AN IDENTIFIED SET OF VISCERAL MUSCLE BANDS IS ESSENTIAL FOR THE GUIDANCE OF MIGRATORY NEURONS IN THE ENTERIC NERVOUS SYSTEM OF MANDUCA SEXTA
1996
Abstract During the formation of the enteric nervous system (ENS) in Manduca, a population of ∼300 enteric neurons (the EP cells) become distributed along the foregut and midgut by migrating onto specific sets of visceral muscle bands. Only after their migration is complete do the neurons express a variety of position-specific phenotypes, including a peptidergic phenotype that is usually restricted to a subset of EP cells on the midgut. To investigate whether direct interactions between the EP cells and these pathways are necessary for either neuronal migration or differentiation, we have investigated the developmental origins and functional role of the muscle bands in embryonic culture.
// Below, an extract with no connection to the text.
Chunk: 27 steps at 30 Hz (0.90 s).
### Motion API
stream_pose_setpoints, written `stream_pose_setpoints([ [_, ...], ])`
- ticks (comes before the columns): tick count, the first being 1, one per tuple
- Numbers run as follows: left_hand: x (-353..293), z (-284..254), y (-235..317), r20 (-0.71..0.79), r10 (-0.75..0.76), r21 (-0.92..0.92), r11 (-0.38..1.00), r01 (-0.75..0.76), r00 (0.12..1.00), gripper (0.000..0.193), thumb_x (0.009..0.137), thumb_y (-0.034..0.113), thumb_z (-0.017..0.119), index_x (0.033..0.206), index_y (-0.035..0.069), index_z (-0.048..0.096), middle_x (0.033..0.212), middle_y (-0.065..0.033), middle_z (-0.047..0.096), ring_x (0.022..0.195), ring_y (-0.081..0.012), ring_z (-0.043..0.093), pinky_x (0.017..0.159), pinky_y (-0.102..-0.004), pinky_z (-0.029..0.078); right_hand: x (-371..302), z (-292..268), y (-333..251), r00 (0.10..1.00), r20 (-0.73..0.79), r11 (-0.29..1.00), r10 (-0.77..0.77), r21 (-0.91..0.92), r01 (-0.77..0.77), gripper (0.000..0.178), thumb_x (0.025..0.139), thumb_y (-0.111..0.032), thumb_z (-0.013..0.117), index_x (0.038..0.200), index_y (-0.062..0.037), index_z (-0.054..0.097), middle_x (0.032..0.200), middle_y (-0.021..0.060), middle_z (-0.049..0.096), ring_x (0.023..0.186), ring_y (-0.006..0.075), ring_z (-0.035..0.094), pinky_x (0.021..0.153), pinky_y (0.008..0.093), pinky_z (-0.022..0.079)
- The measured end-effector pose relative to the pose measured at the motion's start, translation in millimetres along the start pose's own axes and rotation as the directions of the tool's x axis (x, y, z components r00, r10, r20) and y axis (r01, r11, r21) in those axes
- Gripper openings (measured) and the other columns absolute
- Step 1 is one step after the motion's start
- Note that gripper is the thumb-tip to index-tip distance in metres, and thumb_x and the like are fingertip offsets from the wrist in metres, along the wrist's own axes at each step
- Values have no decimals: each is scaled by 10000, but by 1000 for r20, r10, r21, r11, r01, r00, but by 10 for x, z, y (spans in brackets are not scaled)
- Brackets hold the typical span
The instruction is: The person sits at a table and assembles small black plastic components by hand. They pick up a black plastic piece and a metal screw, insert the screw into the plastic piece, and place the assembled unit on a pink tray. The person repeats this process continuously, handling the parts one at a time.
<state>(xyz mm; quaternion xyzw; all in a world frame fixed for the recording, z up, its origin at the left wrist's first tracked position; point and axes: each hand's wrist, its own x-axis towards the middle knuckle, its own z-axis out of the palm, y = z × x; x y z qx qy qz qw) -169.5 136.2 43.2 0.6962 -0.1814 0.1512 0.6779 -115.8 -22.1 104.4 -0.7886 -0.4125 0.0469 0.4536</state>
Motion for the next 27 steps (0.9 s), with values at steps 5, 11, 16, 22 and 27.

Using scanning electron microscopy, immunohistochemistry, and mitotic labeling with bromodeoxyuridine, we found that the eight major muscle bands of the midgut form by the coalescence of longitudinal muscle fibers on the midgut surface, apparently in response to regional cues associated with the underlying epithelium. These bands then serve as migratory pathways for the EP cells, which travel rapidly along the bands (but not onto adjacent interband musculature) and then complete their differentiation. Dye labeling of individual EP cells revealed that prior to migration onset, each neuron extended widely distributed filopodia onto both the band and interband regions of the midgut surface. As the muscle bands coalesced, however, the leading process of each EP cell became increasingly confined to a specific band, onto which it subsequently migrated. In a series of surgical manipulations of both the muscle bands and the migratory neurons, we demonstrated that these pathways are both necessary and sufficient to support the migratory behavior of the EP cells. Surgical interventions that prevented the neurons from contacting the muscle bands inhibited migration, while contact between isolated EP cells and a muscle band supported both their migration and differentiation. However, the acquisition of mature phenotypes by the EP cells was not strictly dependent on the migration of these neurons to their expected positions. In particular, the onset of neuropeptide expression could be detected in at least some of the neurons whose migration onto the midgut had been blocked. Thus, in the embryonic ENS, the migration and delayed differentiation of the EP cells represent precisely coordinated aspects of development that are nevertheless regulated in an independent manner.